LIFESTYLE

Pysanky precision keeps Easter traditions alive

Michelle Shippers
These Ukrainian Easter eggs, called pysanky eggs, were made by Irene Grassmann of Irondequoit.

If you are planning on decorating eggs for Easter, you might want to buy them early.

Due to an alignment of the calendars, Eastern Orthodox Easter will fall on the same day as traditional Western Easter: Sunday, April 20. This once every four years occurrence means that Rochester's large Eastern European population, which includes more than 15,000 Ukrainian-Americans, will spend this week preparing pysanky: intricate, mosaic-like decorated eggs, for the Easter celebration. While the earliest forms of pysanky were made using whole, hard-boiled eggs, today's pysanky artists usually blow out the yolk so that the elaborate shell can be preserved for years to come.

"I don't think of myself as an artist," said Irene Grassmann, 68 of Irondequoit. "I just really love doing this, and it's important for me to keep my culture and the Ukrainian traditions alive through this art."

Though her mother was born in the Ukraine, Grassmann was born in Germany and her family immigrated to the United States when she was 5 years old. Captivated by the beauty of the pysanky eggs her mother prepared for the traditional Ukrainian Easter food basket, Grassmann started making pysanky as a teenager.

Today, Grassmann makes pysanky eggs year-round, taking custom orders, selling at art shows and giving them away as gifts. Grassmann adheres strictly to traditional pysanky art and color patterns, using a stylus (known as a kistka) dipped in melted beeswax to draw designs on the egg before placing it in a dye bath. The word pysanky comes from the Ukrainian word pysaty, meaning "to write," and so the designs are always drawn on the egg and never painted.

"The egg is a symbol of rebirth and new beginnings" said the Rev. Bohdan Hedz, assistant pastor at St. Josaphat's Ukrainian Catholic Church in Rochester. "They remind us of the day our Lord rose from the dead and brought us new life."

While there is no definitive origin story on the practice of coloring eggs for Easter, Hedz recalls a common legend told to Ukrainian children that implies colored eggs became proof of the Resurrection for Pontius Pilate, the judge who condemned Jesus to death.

While there are many versions of this legend, Hedz recounts that Pilate supposedly became a believer when his basket of white eggs miraculously turned bright red. Today, while Western Easter eggs are often dipped in pastel dye baths of pink, green and yellow, traditional pysanky eggs are bright red, black, orange or shades of deep blue, purple and green.

"Each region of the Ukraine has its own symbols that are drawn on the egg, and you can recognize the region by these patterns and symbols," says Hedz. Common secular symbols include horses or deer for health and wellness, chickens and roosters for fertility, birds for happiness, flowers for love and beauty or wheat for prosperity. Eggs are also decorated with Christian symbols, such as a cross to symbolize the Resurrection or a triangle to symbolize the Holy Trinity. Tying these designs together are complex line patterns that also carry symbolic meaning, such as circular lines for eternity or wavy lines to ward away evil.

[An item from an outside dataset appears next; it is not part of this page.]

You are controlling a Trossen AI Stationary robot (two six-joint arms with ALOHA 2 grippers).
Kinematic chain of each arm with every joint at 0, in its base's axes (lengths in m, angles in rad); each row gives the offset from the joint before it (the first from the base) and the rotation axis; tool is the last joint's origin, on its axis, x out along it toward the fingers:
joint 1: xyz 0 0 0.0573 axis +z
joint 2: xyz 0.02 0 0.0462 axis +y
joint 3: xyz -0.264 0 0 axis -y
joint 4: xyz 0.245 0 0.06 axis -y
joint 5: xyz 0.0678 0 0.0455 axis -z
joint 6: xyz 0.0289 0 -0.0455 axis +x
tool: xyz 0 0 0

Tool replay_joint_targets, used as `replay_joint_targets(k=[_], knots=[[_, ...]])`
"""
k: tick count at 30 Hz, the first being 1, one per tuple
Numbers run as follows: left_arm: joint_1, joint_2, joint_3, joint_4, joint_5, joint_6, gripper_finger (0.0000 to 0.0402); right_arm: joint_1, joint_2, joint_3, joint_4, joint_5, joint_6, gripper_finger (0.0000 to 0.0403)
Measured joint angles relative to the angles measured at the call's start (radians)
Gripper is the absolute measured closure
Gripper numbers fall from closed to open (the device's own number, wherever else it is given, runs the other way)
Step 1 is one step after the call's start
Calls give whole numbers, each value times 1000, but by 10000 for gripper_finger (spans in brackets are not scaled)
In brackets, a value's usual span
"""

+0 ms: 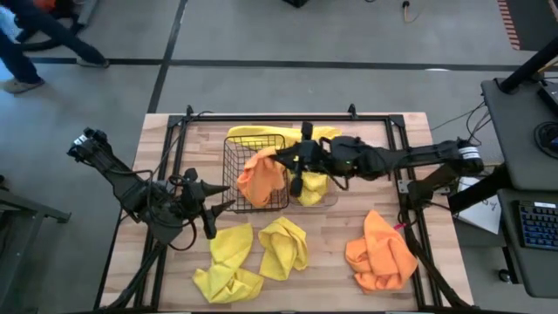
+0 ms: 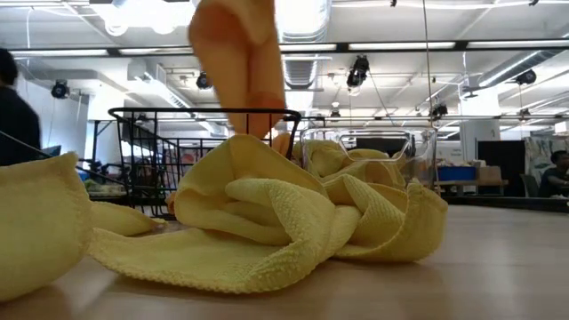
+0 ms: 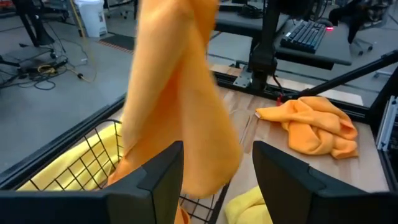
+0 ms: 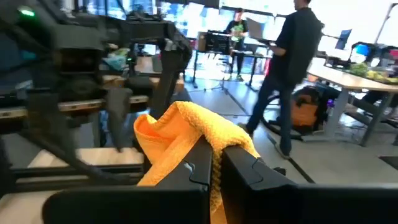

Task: Sort microfiber towel by color & place in baskets
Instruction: Put the orange microfiber towel into the wire basket

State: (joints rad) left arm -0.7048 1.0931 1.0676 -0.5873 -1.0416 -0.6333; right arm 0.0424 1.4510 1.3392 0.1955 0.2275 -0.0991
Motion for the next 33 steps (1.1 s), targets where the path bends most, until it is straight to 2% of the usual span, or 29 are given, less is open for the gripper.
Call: replay_joint_targets(k=[4,7,11,18,25,30,33], knots=[[0,-2,0,-10,0,1,225,-39,45,0,-9,7,51,386],[0,0,0,-24,0,1,225,-69,76,0,-61,0,86,363],[0,0,0,-34,3,-8,225,-101,113,0,-181,-1,129,311],[0,0,-4,-67,12,-50,225,-143,115,0,-543,-23,186,212],[0,47,-10,-69,23,-104,225,-127,77,0,-753,-28,241,147],[0,114,-10,-68,65,-146,225,-91,59,0,-728,-32,269,122],[0,146,-2,-63,65,-159,225,-66,59,0,-684,-88,265,118]])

"We do not draw Easter bunnies," says Grassmann, who adds that making one pysanka egg can take three hours or more. "Ukrainian Easter is more religious to us than anything, and Easter bunnies are not part of that celebration."

For centuries, pysanky eggs and similar egg decorating art forms have been made by people who live or whose families originated in Eastern Europe and Russia. Today, there is a new generation of pysanky artists, many of whom have no ties to these regions, such as Mia Sohn, 59 of Rochester. Sohn combines traditional pysanky methods with modern color schemes to make her own unique artwork.

"I try to only draw traditional symbols, but I sometimes combine them in nontraditional ways," says Sohn, who took up pysanky 30 years ago after taking a class. "Pysanky is a way for me to express myself; it's beautiful and it takes time to make."

Sohn has shipped her designs all over the world, including Holland and Australia. She also occasionally teaches classes in pysanka at public libraries. Like Grassmann, Sohn has won several awards for her designs and continues to create new pysanky eggs year-round.

"In my way of thinking, we have to continue to promote this art form for generations to come," says Grassmann, who has taught pysanky egg decorating to her two children and granddaughter. "It's about keeping the tradition alive."

Shippers is a freelance writer who lives in Rochester.